"QUE SEJA INFINITO ENQUANTO DURE"
Lar doce lar. Volta da lua de mel. Arnaldo já no trabalho. Ela com os presentes pra guardar. Ah, que delícia! A casinha toda arrumada. Tudo com toque de recém-casados, cheirando a novinho. Suspira: teve o casamento que pediu a Deus! Festa linda, baile lindo, convidados lindos! Tudo perfeito! Também pudera! Cinco anos preparando...
Na mesinha de cabeceira, as centenas de cartões! Ah, quantas felicitações! Todas tão gentis! Lê e viaja nas mensagens! Súbito, o cartão do sogro. Estranha: “Que seja infinito enquanto dure” (?). Ué, o que será que seu Viano quis dizer? Que chato! Isso lá é coisa pra se escrever a quem está se casando? Que mau gosto! Cadê o humor? Já era! Ora bolas, o que aquele velho chato quis insinuar?
Pronto! A frase não lhe sai mais da cabeça. Bem achava que o sogrão não ia com sua cara. Ah, mas ela sabe o motivo! E o motivo se chama Renata! A lambisgoia da ex do Arnaldo! Não é boba. A Renata era gente rica, vivia pegando no pé do Arnaldo... Bajulava seu Otaviano. O panaca torcia por ela! Queria que o filho a tivesse escolhido! Pensava que ela não sabia?
O Arnaldo chega às 7. Ela está afiada! Quer briga! Ah, se quer...
_ Olha aí, Arnaldo, o cartão que seu pai mandou, olha aí...
_ Que lindo, hein, querida? “Que seja infinito enquanto dure”. É... O papai era muito fã do Vinícius de Moraes.
_ Então é só isso que tem a dizer, Arnaldo?
_ Ué, e devo dizer o quê, Luisa?
_ Essa frase é venenosa, Arnaldo, é agourenta, Será que não vê?
_ Agourenta? Essa não!
_ Tá bom, não quer ver, não veja! Cê tá do lado dele, Arnaldo?
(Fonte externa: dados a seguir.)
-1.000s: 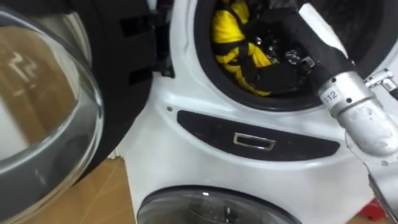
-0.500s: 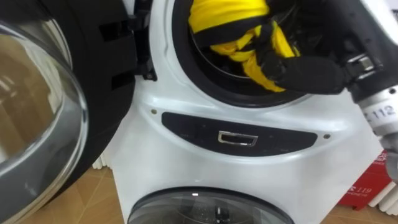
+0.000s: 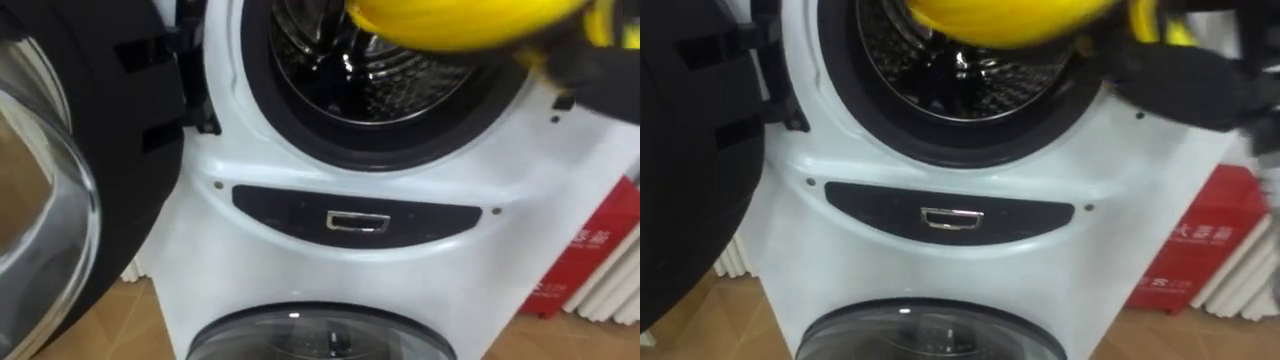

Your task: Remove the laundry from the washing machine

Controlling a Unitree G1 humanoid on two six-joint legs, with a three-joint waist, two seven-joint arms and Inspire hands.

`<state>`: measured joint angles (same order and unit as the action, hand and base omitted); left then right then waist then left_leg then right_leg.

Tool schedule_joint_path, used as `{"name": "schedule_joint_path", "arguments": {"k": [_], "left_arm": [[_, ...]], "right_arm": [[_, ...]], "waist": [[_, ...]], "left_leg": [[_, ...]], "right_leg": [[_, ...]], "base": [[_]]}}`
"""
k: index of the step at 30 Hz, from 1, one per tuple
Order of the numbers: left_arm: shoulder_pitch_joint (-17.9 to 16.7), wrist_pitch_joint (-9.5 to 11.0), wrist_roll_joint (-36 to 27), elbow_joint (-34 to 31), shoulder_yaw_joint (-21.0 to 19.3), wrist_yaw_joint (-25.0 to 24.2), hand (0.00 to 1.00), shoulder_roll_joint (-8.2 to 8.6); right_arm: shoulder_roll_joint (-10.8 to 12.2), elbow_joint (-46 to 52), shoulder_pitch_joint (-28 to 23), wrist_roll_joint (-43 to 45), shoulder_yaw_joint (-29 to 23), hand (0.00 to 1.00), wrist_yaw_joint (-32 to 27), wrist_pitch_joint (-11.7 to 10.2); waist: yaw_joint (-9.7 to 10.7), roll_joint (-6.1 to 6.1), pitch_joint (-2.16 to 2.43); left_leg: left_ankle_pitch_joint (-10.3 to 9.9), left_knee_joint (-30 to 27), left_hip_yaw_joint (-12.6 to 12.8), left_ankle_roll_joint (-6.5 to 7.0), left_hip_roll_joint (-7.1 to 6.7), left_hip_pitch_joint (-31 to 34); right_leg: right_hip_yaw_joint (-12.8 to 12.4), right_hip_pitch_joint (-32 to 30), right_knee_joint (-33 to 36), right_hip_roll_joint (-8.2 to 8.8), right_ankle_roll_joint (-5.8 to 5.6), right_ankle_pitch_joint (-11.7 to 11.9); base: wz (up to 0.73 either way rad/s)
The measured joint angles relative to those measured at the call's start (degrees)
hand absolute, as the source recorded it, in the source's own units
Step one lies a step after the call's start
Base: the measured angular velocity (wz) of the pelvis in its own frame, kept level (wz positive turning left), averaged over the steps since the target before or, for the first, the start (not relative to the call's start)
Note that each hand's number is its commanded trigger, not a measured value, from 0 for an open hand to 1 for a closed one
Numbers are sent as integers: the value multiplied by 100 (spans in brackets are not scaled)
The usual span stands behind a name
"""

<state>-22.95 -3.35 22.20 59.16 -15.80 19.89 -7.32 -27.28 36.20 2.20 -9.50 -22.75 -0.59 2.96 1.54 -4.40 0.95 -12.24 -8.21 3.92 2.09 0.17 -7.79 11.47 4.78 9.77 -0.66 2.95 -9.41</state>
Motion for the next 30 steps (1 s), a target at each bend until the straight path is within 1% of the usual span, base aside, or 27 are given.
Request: {"name": "schedule_joint_path", "arguments": {"k": [1,2,4,5,8,9,10,11,13,14,15,16,17,18,19,20,21,22,23,24,25,26,27,28,30], "left_arm": [[5,2,0,0,-19,0,0,-6],[29,5,0,0,-30,0,0,-28],[84,6,5,22,-29,-2,0,-49],[143,8,16,39,-25,-8,0,-61],[351,-13,0,35,177,-3,0,-135],[397,-24,1,47,267,2,0,-168],[443,-27,0,54,305,2,0,-188],[543,-43,1,63,412,4,0,-229],[689,-98,40,61,618,49,0,-248],[753,-139,47,58,768,99,0,-249],[900,-142,46,56,968,130,0,-255],[956,-141,48,46,1065,130,0,-254],[1055,-133,46,28,1212,128,0,-247],[1169,-127,46,27,1330,127,0,-241],[1233,-123,34,47,1397,130,0,-242],[1323,-124,18,70,1527,139,0,-241],[1382,-115,-13,65,1664,158,0,-233],[1414,-107,-14,64,1734,178,0,-231],[1465,-79,-17,64,1864,189,0,-237],[1486,-16,-15,64,1957,186,0,-237],[1500,10,-15,64,1989,182,0,-237],[1508,40,-16,64,2023,169,0,-238],[1518,70,-13,65,2055,158,0,-241],[1531,98,-13,63,2057,141,0,-239],[1570,134,-39,64,2083,48,0,-240]], "right_arm": [[0,-1,-101,-100,-35,100,-11,-1],[0,-27,-288,-223,-94,100,-11,-4],[1,-142,-499,-292,-109,100,-14,-18],[14,-232,-646,-298,-108,100,-14,-19],[61,-444,-1049,-337,-88,100,-5,-24],[145,-564,-1167,-336,-65,100,-2,-3],[191,-630,-1198,-329,-44,100,-3,18],[279,-717,-1312,-268,-7,100,-4,69],[439,-931,-1417,-174,158,100,9,76],[685,-1124,-1540,-99,207,100,7,63],[852,-1433,-1637,-51,344,100,-48,64],[909,-1592,-1708,-37,412,100,-64,64],[1032,-1920,-1829,97,552,100,-71,69],[1176,-2179,-1956,251,643,100,-109,88],[1235,-2300,-2027,320,712,100,-162,86],[1315,-2557,-2125,390,872,100,-263,85],[1376,-2828,-2206,526,1005,100,-327,85],[1406,-2996,-2213,568,1059,100,-348,83],[1438,-3409,-2214,685,1142,100,-376,78],[1458,-3741,-2240,773,1198,100,-405,83],[1493,-3857,-2259,787,1200,100,-425,83],[1556,-4062,-2285,780,1204,100,-471,75],[1595,-4324,-2289,761,1206,100,-520,29],[1599,-4461,-2287,750,1206,100,-546,0],[1603,-4955,-2283,740,1207,100,-645,-42]], "waist": [[22,10,0],[103,1,-7],[163,-1,-28],[179,-6,-34],[290,12,-34],[286,11,-54],[290,6,-85],[285,13,-98],[312,63,-123],[327,90,-121],[348,112,-115],[339,135,-113],[357,155,-106],[350,206,-118],[367,245,-137],[444,324,-143],[481,412,-100],[508,447,-91],[594,502,-90],[640,561,-55],[666,574,-51],[742,598,-51],[810,618,-50],[831,630,-54],[854,691,-70]], "left_leg": [[-4,-3,16,-1,4,-7],[-6,-3,58,-1,5,-22],[-9,0,106,-6,14,-41],[-22,2,200,-13,33,-45],[-47,-41,309,-21,59,17],[-51,-35,398,-28,81,25],[-59,-37,421,-33,87,22],[-70,-29,525,-40,105,33],[-86,-7,656,-52,127,24],[-100,-5,706,-53,135,36],[-110,0,802,-53,146,30],[-120,-1,859,-55,156,22],[-123,0,937,-59,161,21],[-124,-2,1053,-61,166,23],[-124,-2,1103,-61,168,30],[-127,0,1194,-66,170,35],[-130,2,1268,-70,171,56],[-130,2,1324,-70,171,49],[-130,0,1369,-70,171,31],[-130,1,1421,-71,170,14],[-130,1,1470,-71,173,3],[-130,0,1499,-71,180,-6],[-130,-1,1533,-71,182,-36],[-130,-2,1576,-71,186,-62],[-133,-2,1839,-76,209,-77]], "right_leg": [[-26,-1,4,-5,3,2],[-55,-3,14,-9,5,3],[-127,-18,27,-26,11,7],[-207,-48,20,-46,16,10],[-358,-152,27,-92,27,32],[-397,-188,68,-106,41,58],[-428,-203,85,-116,44,60],[-529,-271,96,-148,53,68],[-654,-303,88,-189,62,96],[-688,-337,94,-197,62,97],[-765,-386,108,-217,60,103],[-831,-402,102,-236,60,117],[-884,-429,102,-244,60,128],[-978,-472,122,-260,57,138],[-1009,-481,122,-263,56,142],[-1072,-511,124,-273,51,146],[-1159,-589,148,-286,46,149],[-1223,-609,169,-298,46,149],[-1314,-620,184,-314,46,150],[-1381,-631,191,-327,46,149],[-1429,-633,193,-337,47,150],[-1488,-627,189,-356,54,155],[-1547,-623,187,-372,56,156],[-1592,-628,189,-386,60,158],[-1791,-692,198,-440,70,176]], "base": [[-21],[-14],[-19],[-28],[-24],[-31],[-38],[-41],[-38],[-28],[-32],[-35],[-42],[-39],[-36],[-33],[-36],[-44],[-39],[-37],[-33],[-32],[-30],[-33],[-44]]}}
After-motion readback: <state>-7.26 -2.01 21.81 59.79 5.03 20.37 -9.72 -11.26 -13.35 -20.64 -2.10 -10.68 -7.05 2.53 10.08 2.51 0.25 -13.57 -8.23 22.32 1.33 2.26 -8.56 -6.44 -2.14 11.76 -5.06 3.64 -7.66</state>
_ Do lado dele? Do papai? Pirou, Luisa? Que isso?
_ Eu sabia, aquele negócio com a Renata nunca ficou bem resolvido!
_ Ai, meu Deus! Tava demorando! Tinha que parar na Renata...
_ E não é, Arnaldo? Quem sabe cê preferia ter casado com ela, hein? Vai, fala aí...
Um, dois, três! Santo Pai! Ô mulher! Dá vontade de partir pra ignorância. Quem pode com uma coisa dessa? Cinco anos e a mesma paranoia? Até depois de casados? Sem brincadeira! Sai correndo. Vai se enfiar no quarto. Sozinha na sala, ela tem uma crise histérica. Chora, grita, joga um vaso de cristal na parede, igualzinho em novela...
_ E me deixa falando sozinha? Mas que desaforo, gente! Durmo no sofá! De pirraça eu durmo no sofá... Pra você aprender... Palhaço!
Dois meses. Clima tenso, com chispas no ar. Ele no quarto, ela no sofá. Ninguém fala, os dois emburrados. Pra pôr fim à guerra, ela arrisca:
_Quero o divórcio, Arnaldo!
_ Eu dou, Luisa! Hoje ou pode ficar pra amanhã?
_ Se for hoje, melhor!
À noite, seu Otaviano é avisado da decisão do casal. Sem um pingo de surpresa comenta com a esposa
_ Puxa, nunca vi um infinito durar tão pouco!